[Records contained in a dataset]

[Start of Attachment]

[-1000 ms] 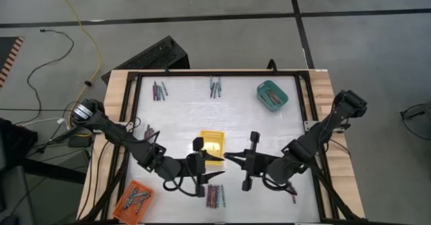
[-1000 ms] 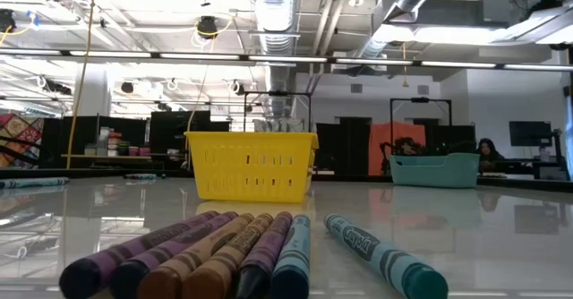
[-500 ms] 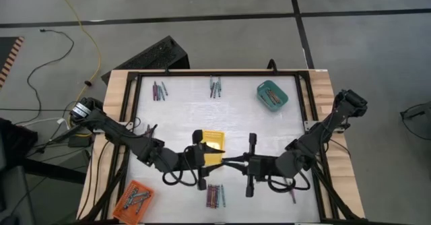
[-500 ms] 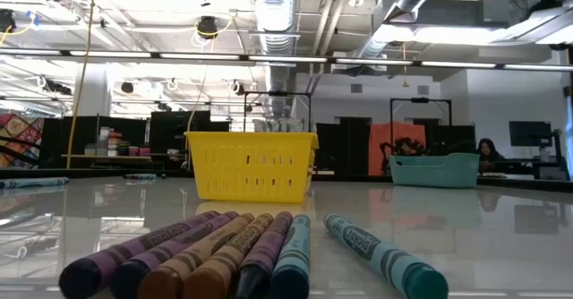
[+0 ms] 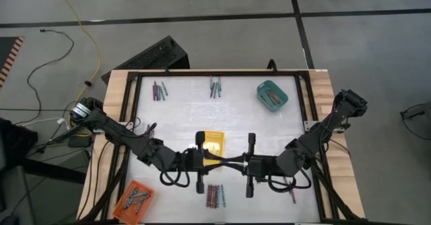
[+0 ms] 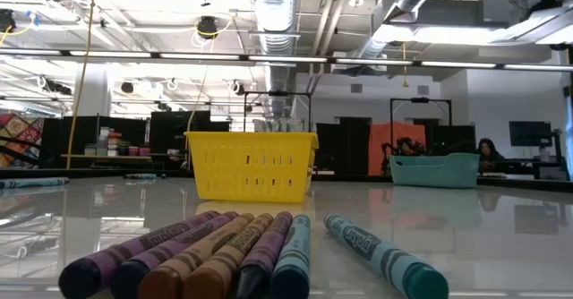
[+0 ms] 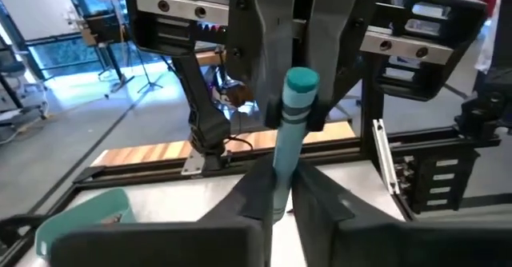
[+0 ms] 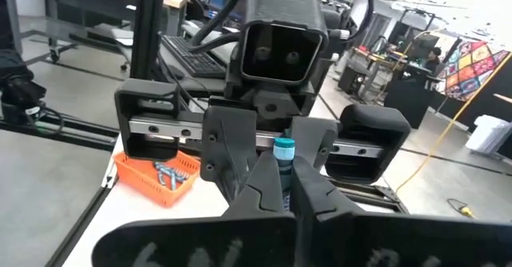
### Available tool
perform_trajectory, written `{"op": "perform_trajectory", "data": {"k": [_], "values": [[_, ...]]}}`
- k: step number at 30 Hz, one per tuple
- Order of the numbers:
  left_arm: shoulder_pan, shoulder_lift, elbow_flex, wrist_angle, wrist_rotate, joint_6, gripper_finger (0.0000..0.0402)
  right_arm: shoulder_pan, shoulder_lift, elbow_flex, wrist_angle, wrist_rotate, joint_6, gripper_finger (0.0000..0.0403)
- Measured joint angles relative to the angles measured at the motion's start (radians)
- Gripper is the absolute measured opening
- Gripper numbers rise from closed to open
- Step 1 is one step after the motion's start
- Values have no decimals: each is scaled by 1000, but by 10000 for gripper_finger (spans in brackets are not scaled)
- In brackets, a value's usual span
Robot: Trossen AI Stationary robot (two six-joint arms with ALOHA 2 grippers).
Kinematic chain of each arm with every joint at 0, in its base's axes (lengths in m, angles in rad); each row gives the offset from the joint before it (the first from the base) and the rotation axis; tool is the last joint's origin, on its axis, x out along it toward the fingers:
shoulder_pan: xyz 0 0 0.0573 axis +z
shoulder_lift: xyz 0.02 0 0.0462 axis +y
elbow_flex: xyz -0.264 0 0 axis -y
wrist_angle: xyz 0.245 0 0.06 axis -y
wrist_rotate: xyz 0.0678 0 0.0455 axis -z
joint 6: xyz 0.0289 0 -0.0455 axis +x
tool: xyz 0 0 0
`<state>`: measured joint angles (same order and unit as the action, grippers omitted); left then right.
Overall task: Sort crayons
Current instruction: Put the light blue crayon into the orange basket
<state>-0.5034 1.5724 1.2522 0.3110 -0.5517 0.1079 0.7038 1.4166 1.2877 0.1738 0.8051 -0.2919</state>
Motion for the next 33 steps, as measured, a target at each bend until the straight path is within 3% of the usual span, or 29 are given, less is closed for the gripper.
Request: {"op": "perform_trajectory", "data": {"k": [10,19,25,33], "values": [[-7,0,0,2,8,29,5,-3,0,0,-14,-3,22,6],[-43,-6,0,-143,-50,-12,2,-4,0,1,-184,32,179,78],[-92,-40,0,-453,-102,-257,1,-5,1,1,-375,91,320,110],[-207,-65,1,-922,-58,-816,0,-4,1,0,-658,72,552,116]]}}
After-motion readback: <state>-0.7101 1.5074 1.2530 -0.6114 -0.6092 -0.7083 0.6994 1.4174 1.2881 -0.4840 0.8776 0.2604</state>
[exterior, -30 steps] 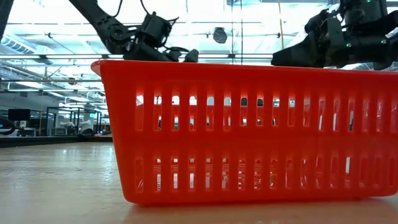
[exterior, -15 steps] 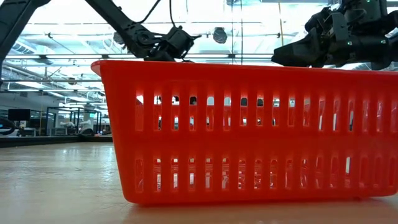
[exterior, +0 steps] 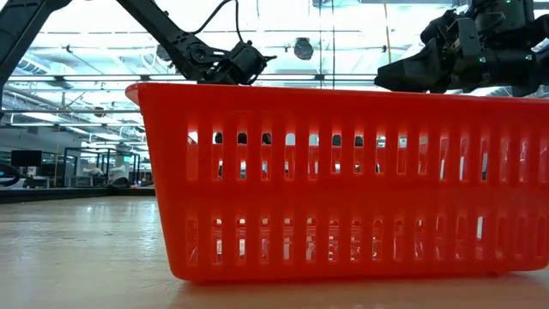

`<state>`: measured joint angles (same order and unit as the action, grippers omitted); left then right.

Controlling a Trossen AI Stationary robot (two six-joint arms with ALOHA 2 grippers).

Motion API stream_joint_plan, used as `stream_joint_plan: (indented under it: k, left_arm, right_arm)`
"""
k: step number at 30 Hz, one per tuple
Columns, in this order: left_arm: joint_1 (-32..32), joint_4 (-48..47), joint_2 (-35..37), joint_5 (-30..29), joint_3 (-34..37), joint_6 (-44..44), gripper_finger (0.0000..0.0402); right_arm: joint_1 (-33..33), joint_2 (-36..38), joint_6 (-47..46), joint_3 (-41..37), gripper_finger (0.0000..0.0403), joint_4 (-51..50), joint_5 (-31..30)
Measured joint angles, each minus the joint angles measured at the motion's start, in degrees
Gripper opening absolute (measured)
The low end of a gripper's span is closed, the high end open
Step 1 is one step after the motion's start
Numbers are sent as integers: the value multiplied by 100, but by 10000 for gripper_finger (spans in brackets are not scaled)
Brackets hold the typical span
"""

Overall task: Pick & Place Office items
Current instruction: Put the white timer into the top orange bin, then put the black charger adapter into the bottom orange bin

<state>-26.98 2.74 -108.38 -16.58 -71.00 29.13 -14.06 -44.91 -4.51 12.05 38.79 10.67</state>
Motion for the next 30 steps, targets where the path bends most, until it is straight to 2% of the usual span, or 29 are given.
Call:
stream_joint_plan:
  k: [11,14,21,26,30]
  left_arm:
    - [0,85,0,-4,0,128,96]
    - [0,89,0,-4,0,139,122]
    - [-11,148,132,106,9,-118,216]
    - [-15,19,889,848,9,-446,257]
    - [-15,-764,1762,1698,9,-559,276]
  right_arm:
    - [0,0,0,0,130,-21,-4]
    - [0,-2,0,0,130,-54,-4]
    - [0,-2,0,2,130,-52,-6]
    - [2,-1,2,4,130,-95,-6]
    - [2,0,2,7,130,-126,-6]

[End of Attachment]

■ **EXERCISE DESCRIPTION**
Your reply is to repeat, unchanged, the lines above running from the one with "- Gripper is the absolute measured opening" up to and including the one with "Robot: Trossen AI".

■ **ANSWER TO THIS PROBLEM**
- Gripper is the absolute measured opening
- Gripper numbers rise from closed to open
- Step 1 is one step after the motion's start
- Values have no decimals: each is scaled by 1000, but by 10000 for gripper_finger (spans in brackets are not scaled)
- In brackets, a value's usual span
Robot: Trossen AI Stationary robot (two six-joint arms with ALOHA 2 grippers).

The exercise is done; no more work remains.